The design of Janus black phosphorus quantum dots@metal–organic nanoparticles for simultaneously enhancing environmental stability and photodynamic therapy efficiency

Abstract

Although newly-developed black phosphorus quantum dots (BPQDs) with unique photocatalytic properties have attracted much attention for biomedical applications, especially phototherapy, the environmental instability and weak photocatalytic activity of BPQDs remains a considerable challenge preventing their clinical application. Herein, we have designed new Janus nanoparticles (J-MOPs) based on BPQDs and tetrahydroxyanthraquinone (THQ)–Cu metal–organic particles (MOPs) to simultaneously improve the environmental stability and photocatalytic activity for the PDT treatment of cancers.

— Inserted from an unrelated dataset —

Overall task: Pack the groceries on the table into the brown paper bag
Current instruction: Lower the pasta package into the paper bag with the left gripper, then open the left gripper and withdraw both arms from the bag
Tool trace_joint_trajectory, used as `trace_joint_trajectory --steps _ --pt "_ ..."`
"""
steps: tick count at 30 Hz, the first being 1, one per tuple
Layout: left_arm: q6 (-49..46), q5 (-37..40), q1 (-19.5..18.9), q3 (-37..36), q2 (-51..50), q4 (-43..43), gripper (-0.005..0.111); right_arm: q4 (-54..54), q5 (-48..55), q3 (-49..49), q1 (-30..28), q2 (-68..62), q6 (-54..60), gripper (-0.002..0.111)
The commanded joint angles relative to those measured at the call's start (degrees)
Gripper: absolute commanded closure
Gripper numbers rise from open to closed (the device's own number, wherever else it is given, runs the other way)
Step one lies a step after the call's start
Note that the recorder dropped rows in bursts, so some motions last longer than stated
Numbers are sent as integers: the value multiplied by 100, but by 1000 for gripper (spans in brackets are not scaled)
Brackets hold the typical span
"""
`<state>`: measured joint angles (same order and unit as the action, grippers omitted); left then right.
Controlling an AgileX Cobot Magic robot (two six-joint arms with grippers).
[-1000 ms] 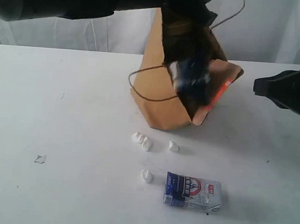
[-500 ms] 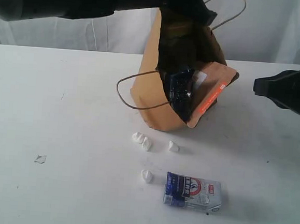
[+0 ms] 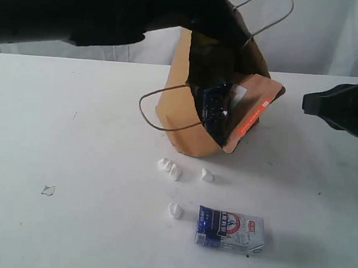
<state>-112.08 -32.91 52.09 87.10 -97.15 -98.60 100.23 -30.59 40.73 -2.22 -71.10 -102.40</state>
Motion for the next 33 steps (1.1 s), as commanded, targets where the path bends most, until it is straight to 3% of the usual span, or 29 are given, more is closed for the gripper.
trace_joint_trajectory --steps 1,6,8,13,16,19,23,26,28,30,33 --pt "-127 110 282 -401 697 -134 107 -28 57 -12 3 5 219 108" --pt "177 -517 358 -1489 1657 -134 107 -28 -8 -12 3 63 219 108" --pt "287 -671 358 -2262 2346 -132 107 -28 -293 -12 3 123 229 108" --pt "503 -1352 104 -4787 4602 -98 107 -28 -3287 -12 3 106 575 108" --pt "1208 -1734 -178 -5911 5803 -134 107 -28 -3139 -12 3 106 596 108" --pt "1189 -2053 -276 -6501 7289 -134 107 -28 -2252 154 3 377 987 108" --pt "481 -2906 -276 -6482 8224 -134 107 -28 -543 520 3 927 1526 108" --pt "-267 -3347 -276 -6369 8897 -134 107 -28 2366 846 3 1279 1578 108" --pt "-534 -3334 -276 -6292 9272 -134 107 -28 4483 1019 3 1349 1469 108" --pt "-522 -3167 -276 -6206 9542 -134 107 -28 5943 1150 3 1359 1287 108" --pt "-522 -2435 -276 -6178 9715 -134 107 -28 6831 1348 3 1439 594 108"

The J-MOPs were simply assembled from BPQDs and THQ via Cu-mediated P–Cu–THQ “host–metal–guest” coordination effects. The encapsulation of BPQDs inside J-MOPs and P–Cu bonds effectively isolated BPQDs from water–air and occupied the P lone-pair electrons, respectively, to improve the stability of BPQDs. Furthermore, the dramatic electron–hole separation and migration abilities of J-MOPs increased the reactivity toward O₂, which enhanced singlet oxygen (¹O₂) generation against cancers compared with BPQDs alone when exposed to 670 nm laser irradiation. Intriguingly, tumor acid-triggered J-MOPs degradation resulted in the release of Cu²⁺ ions that further served as a Fenton-like agent to generate ˙OH from H₂O₂, which enhanced the antitumor effects of the J-MOPs. Therefore, we have highlighted the potential of J-MOPs as a photocatalyst for photodynamic cancer therapy.